NOTE: In binary classification, we had an extra function at o/p which converted y_hat to 0 or 1 depending on if it's value was greater < 0.5 or not. That was called hard max. Here in multi class classification, we don't have that extra function. We just stop once we get the probabilties of each class. This is called softmax.

Logits: In multi class classification, computed vector Z = [Z1, Z2 ... ZC] are called logits. The shape of logits is (C,m) where C=number of classes, m=number of examples

Labels: In multi class classification, given vector Y = [Y1, Y2 ... YC] are called labels. Each Y1, Y2 is 1 hot, so it has C entries, instead of just one entry. The shape of labels is same as that of logits i.e shape = (C,m)

Cost eqn: For multiclass classification, loss function is same as for binary classification with some modification.

Programming Frameworks

Instead of writing all these NN functions ourselves (forward prop, backprop, adam, gd, etc), we have NN frameworks, which provide all these functions to us. Tenosrflow is one such framework. We'll use tensorflow in python for our exercises. You can get introductory material for tensorflow including installation in "python - tensorflow" section. Once you've completed that section, come back here.

Programming Assignment 1: here we have 2 parts. 1st part, we learn basics of tensorflow (TF), while in 2nd part, we build a NN using TF.

Here's the link to pgm assigment:

TensorFlow_Tutorial_v3b.html

This project has 3 python pgm, that we need to understand.

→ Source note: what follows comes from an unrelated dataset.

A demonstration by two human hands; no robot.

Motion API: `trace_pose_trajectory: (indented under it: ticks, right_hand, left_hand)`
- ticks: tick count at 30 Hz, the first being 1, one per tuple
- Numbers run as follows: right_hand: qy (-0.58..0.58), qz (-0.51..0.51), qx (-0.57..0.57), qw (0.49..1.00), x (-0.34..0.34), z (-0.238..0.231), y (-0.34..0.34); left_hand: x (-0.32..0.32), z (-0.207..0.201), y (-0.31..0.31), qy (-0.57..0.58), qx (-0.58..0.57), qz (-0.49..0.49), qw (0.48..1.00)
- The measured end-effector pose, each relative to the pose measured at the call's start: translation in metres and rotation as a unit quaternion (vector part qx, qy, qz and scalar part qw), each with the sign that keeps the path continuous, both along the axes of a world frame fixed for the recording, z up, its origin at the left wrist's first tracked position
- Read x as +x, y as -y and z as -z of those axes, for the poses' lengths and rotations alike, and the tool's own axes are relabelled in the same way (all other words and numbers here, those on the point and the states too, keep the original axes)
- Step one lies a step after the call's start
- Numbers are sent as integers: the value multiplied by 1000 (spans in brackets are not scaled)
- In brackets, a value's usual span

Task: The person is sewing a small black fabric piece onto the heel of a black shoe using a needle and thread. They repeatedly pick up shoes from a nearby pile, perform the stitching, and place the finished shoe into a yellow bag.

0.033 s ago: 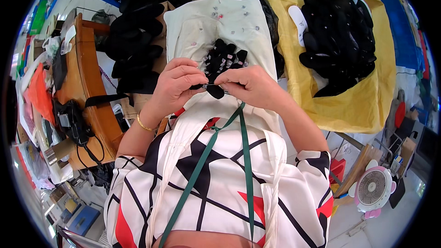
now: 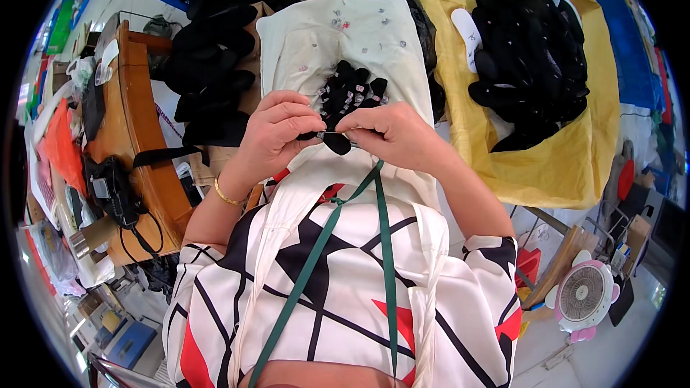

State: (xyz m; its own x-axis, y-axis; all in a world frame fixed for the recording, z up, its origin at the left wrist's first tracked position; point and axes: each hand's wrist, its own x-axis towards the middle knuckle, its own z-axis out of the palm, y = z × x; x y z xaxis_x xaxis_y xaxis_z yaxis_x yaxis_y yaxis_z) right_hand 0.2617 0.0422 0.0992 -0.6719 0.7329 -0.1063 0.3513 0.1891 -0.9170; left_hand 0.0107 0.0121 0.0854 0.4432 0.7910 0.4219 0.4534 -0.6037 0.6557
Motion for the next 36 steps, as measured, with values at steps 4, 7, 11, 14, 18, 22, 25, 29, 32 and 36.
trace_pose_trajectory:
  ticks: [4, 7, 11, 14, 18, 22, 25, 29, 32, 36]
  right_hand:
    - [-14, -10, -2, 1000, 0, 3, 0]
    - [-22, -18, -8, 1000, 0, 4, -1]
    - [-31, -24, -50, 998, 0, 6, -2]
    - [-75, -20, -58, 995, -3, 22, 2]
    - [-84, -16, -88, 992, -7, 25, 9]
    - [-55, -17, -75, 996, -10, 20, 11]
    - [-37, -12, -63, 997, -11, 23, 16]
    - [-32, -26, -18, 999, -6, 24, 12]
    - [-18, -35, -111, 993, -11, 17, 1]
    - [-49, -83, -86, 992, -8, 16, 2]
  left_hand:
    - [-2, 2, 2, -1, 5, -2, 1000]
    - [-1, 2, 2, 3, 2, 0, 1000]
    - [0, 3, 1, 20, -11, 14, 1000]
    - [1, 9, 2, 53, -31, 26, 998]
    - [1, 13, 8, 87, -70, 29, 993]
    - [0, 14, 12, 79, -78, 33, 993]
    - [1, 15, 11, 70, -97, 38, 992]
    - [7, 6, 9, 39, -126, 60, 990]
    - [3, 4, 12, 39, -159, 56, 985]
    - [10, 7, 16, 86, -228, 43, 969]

A. tf_utils.py => this is a pgm that defines following functions that are used in our NN model later:

tf_utils.py

load_dataset() => It loads test and training data from h5 files, similar to function used in section "1.2 - Neural Network basics - Assignment 1". The only difference is that Y is now a number from 0 to 5 (6 numbers), instead of being a binary umber - either 0 or 1. This is because we are doing a multi class classification here. Each picture is a sign language picture representing number 0, 1, 2, 3, 4 or 5.
- Training set: 1080 pictures (64 by 64 pixels) of signs representing numbers from 0 to 5 (180 pictures per number). X after flattening is 2D vector with shape = (12288, 1080), while Y after flattening is 2D vector with shape = (1, 1080)
  - link to training set file: train_signs.h5
- Test set: 120 pictures (64 by 64 pixels) of signs representing numbers from 0 to 5 (20 pictures per number). X after flattening is 2D vector with shape = (12288, 120), while Y after flattening is 2D vector with shape = (1, 120)
  - link to test set file: test_signs.h5
random_mini_batches() => This creates a lit of random mini batches from set X,Y. These random mini batches are shuffled, and each have a size as specified in argument.
convert_to_one_hot(Y, C) => This returns a 1 hot matrix for given o/p vector Y, and for "C" classes. 1 hot vector is needed for multi class classification.
predict(X, parameters) => Given i/p picture X, and optimized weights, it returns the prediction Y_hat, i.e what number from 0 to 5 is the picture representing
forward_propagation_for_predict(X, parameters) => Implements the forward propagation for the model. It returns Z3, which is the o/p of last linear unit (before it feed into the softmax function to yield a[3])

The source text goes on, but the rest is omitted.